Farthest Point Sampling by mnabian · Pull Request #1696 · NVIDIA/physicsnemo

mnabian · 2026-06-05T01:02:44Z

PhysicsNeMo Pull Request

Description

Adds farthest-point sampling (FPS) — a core point-cloud primitive the library was missing — as a FunctionSpec functional under nn/functional/geometry/, with a pure-PyTorch baseline and a fused, Warp-accelerated CUDA backend.

case	torch (ms)	warp (ms)	speedup	match
small-p1024-d3-k128	5.384	0.221	24.31×	ok
medium-p4096-d3-k512	21.491	1.771	12.13×	ok
large-p16384-d3-k1024	43.121	15.273	2.82×	ok
batched-b4-p4096-d3-k512	21.407	1.772	12.08×	ok

Checklist

I am familiar with the Contributing Guidelines.
New or existing tests cover these changes.
The documentation is up to date with these changes.
The CHANGELOG.md is up to date with these changes.
An issue is linked to this pull request.
If I am implementing a new model or modifying any existing model, I have followed the Models Implementation Coding Standards.

Dependencies

Review Process

All PRs are reviewed by the PhysicsNeMo team before merging.

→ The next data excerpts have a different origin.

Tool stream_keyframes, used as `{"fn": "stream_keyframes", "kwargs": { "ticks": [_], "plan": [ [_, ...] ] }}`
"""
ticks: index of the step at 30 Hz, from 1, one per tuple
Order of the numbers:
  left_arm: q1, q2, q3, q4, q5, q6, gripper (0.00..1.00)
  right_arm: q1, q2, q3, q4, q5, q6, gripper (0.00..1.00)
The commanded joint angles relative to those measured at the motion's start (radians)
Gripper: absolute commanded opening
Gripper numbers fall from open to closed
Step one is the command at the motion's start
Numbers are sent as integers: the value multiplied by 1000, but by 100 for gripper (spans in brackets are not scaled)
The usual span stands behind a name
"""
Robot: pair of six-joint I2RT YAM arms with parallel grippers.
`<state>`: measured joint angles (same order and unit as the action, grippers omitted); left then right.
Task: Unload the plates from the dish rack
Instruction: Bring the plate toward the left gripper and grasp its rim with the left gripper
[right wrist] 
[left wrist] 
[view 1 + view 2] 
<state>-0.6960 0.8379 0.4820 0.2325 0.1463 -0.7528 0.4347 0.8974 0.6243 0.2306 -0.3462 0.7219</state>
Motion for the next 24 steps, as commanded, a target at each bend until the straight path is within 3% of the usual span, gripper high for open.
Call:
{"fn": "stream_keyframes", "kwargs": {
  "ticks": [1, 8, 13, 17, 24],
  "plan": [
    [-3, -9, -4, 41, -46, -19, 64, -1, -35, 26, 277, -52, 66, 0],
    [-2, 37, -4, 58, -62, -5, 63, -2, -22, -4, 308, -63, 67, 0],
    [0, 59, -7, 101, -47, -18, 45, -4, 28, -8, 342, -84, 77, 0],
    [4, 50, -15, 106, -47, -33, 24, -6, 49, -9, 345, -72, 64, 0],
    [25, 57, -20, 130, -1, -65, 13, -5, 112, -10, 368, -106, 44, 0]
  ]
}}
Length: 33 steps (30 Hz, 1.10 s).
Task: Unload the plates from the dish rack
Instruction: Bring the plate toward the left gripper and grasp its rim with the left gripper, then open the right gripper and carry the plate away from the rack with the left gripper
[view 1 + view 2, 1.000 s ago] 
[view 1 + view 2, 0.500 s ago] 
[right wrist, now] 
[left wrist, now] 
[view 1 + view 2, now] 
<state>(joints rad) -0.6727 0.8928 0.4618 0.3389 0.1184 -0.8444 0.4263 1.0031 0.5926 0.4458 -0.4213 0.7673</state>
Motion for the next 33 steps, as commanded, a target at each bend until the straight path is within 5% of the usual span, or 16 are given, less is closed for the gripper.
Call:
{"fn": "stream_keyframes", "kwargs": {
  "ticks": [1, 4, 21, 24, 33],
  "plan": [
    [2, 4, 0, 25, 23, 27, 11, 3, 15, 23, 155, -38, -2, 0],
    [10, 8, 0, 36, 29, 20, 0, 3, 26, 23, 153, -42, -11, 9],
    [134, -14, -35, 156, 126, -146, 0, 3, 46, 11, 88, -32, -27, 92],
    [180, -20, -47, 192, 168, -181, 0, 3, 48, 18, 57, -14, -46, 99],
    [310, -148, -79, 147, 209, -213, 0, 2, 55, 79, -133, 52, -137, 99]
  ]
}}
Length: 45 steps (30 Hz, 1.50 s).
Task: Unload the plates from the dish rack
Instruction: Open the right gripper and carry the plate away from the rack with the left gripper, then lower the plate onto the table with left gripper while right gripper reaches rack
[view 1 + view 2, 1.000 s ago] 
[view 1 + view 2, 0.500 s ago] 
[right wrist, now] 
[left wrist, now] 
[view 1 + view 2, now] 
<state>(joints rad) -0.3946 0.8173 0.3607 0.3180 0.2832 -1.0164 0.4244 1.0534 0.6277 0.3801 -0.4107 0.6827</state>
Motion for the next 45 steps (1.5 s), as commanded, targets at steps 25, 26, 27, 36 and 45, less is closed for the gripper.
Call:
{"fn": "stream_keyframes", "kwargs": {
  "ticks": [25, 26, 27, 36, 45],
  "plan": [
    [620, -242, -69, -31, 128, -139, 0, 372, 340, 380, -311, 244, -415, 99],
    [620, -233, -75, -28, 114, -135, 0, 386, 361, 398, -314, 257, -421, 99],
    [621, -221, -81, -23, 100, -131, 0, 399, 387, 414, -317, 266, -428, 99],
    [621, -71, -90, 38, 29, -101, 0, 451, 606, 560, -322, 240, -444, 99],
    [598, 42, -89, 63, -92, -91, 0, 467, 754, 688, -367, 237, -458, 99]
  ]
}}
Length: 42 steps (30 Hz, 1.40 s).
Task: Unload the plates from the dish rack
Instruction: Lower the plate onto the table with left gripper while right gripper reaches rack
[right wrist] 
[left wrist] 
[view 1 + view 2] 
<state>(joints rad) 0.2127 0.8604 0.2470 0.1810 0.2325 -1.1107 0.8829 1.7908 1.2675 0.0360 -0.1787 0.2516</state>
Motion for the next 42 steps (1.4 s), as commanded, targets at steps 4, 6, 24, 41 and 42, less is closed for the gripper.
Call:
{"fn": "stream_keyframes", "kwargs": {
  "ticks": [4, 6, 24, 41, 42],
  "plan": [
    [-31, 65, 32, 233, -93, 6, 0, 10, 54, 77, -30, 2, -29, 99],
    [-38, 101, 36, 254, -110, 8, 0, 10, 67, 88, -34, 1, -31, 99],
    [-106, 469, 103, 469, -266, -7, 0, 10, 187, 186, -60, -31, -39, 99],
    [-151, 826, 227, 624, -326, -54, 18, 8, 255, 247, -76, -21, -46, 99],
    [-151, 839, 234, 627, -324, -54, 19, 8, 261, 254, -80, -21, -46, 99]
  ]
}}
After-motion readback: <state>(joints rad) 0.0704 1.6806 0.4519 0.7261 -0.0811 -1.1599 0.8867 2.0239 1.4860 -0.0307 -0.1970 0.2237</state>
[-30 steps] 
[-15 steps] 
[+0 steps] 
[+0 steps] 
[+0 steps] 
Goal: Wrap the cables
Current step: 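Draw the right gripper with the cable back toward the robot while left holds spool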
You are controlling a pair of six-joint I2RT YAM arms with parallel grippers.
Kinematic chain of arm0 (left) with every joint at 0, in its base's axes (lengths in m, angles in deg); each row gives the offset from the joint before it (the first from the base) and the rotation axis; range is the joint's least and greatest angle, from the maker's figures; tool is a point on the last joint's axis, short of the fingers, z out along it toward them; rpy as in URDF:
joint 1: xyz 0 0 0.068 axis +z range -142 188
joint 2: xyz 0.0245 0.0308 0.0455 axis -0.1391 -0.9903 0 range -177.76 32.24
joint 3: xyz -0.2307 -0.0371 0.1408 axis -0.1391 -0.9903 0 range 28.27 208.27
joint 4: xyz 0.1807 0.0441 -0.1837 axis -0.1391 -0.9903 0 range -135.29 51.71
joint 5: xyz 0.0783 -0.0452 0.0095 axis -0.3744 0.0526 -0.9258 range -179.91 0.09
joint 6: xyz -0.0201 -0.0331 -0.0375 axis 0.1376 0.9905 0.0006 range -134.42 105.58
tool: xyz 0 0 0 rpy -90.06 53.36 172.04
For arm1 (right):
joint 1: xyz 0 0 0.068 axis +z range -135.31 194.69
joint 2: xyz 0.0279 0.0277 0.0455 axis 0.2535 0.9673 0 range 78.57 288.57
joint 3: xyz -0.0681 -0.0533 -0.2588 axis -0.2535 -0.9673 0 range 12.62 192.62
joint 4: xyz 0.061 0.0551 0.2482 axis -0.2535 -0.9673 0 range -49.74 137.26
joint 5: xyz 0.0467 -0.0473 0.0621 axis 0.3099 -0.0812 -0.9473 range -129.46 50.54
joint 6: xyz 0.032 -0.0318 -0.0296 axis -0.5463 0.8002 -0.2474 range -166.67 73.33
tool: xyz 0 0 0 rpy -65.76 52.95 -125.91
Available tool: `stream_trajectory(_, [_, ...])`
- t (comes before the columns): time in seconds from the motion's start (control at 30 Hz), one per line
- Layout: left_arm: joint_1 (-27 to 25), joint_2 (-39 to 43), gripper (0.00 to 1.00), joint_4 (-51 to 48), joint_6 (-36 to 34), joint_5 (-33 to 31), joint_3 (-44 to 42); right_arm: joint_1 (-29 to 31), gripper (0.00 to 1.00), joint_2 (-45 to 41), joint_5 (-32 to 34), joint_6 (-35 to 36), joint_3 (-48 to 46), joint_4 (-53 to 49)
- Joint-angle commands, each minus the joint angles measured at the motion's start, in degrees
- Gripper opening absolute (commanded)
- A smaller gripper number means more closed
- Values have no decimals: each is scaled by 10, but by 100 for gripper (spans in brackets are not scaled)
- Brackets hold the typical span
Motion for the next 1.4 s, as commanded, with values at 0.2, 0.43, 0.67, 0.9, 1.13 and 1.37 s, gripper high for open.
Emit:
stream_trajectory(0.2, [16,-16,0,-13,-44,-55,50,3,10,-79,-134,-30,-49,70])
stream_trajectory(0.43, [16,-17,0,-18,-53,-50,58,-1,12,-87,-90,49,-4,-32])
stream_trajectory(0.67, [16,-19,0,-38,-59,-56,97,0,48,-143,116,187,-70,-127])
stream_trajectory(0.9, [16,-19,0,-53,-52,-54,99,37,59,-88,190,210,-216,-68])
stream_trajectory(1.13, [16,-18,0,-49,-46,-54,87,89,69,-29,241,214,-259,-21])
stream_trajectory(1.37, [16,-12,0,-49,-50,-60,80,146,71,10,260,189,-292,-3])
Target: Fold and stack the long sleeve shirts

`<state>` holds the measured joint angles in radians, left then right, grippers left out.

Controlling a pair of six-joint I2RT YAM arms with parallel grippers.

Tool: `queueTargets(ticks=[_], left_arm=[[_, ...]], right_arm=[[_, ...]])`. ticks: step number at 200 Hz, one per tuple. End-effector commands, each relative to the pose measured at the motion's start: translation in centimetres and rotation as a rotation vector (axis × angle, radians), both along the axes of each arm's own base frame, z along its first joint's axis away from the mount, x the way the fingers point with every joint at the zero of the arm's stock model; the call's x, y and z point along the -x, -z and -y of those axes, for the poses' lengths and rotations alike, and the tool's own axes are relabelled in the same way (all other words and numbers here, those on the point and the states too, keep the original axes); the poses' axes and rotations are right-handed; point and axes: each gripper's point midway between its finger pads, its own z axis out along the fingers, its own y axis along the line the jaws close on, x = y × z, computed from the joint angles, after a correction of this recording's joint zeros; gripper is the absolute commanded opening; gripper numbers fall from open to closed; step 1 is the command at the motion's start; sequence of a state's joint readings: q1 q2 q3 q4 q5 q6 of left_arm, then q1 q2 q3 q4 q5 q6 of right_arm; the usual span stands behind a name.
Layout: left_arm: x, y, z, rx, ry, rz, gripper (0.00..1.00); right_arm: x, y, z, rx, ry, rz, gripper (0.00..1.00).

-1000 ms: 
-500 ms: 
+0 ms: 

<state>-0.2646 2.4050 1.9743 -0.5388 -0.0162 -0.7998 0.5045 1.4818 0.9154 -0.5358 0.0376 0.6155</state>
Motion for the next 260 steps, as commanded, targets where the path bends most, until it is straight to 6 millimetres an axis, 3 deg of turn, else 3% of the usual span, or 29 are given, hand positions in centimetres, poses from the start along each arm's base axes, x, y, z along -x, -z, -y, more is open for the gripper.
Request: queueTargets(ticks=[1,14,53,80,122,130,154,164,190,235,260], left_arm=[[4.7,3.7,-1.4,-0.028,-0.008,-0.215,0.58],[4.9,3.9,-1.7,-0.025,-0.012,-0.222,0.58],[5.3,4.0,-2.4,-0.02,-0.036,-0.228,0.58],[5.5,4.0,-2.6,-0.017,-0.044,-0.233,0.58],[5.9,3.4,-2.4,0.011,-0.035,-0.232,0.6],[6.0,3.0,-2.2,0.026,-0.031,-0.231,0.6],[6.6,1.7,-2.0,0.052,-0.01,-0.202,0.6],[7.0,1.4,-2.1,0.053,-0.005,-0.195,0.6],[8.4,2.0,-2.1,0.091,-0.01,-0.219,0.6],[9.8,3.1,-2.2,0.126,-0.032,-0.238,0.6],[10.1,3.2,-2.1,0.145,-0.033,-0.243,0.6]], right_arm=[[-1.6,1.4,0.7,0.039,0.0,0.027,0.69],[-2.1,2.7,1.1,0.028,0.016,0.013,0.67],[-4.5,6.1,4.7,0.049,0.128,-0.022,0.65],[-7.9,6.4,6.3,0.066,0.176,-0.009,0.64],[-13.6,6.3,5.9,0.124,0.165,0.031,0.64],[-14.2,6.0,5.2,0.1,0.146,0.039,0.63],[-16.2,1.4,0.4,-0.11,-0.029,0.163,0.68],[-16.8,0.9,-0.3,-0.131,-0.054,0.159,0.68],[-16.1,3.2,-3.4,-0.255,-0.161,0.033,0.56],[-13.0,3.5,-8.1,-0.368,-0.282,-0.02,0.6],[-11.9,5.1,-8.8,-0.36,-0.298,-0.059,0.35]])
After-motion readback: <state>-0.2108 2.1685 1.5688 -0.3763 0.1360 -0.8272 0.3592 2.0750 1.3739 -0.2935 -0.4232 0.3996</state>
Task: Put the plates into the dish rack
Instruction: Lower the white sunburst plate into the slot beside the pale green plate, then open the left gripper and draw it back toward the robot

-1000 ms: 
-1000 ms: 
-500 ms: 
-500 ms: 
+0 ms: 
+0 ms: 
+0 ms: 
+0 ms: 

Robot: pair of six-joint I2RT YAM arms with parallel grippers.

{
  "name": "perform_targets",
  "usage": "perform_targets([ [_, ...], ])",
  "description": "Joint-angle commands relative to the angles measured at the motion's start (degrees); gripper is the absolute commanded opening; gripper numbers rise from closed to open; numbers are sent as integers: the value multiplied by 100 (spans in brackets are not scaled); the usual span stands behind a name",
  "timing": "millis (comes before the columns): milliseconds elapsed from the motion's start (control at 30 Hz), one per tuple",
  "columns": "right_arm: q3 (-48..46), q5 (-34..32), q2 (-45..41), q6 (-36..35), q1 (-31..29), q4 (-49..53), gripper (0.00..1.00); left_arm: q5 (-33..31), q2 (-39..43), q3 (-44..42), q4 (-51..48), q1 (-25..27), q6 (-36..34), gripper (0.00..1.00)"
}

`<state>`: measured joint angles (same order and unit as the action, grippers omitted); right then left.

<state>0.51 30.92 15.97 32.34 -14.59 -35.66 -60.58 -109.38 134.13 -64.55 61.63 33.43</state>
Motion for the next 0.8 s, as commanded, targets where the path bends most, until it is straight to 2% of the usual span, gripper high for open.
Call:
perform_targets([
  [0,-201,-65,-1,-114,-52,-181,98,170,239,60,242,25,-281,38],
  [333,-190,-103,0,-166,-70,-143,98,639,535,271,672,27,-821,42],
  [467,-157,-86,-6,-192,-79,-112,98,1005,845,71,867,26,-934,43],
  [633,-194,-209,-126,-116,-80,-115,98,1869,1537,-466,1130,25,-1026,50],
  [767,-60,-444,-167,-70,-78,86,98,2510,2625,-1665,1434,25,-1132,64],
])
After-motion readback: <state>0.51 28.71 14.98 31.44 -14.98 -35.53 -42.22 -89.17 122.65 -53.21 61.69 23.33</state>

Depending on which files are changed, GitHub may automatically assign a maintainer for review.

We are also testing AI-based code review tools (e.g., Greptile), which may add automated comments with a confidence score.
This score reflects the AI’s assessment of merge readiness and is not a qualitative judgment of your work, nor is
it an indication that the PR will be accepted / rejected.

AI-generated feedback should be reviewed critically for usefulness.
You are not required to respond to every AI comment, but they are intended to help both authors and reviewers.
Please react to Greptile comments with 👍 or 👎 to provide feedback on their accuracy.

copy-pr-bot · 2026-06-05T01:02:47Z

This pull request requires additional validation before any workflows can run on NVIDIA's runners.

Pull request vetters can view their responsibilities here.

Contributors can view more details about this message here.

greptile-apps · 2026-06-05T01:11:35Z

Greptile Summary

This PR adds farthest_point_sampling to physicsnemo.nn.functional, implementing greedy FPS for point clouds with a pure-PyTorch CPU fallback and a single-launch fused Warp CUDA kernel. It follows the existing FunctionSpec dispatch pattern established by MeshPoissonDiskSample and MeshToVoxelFraction.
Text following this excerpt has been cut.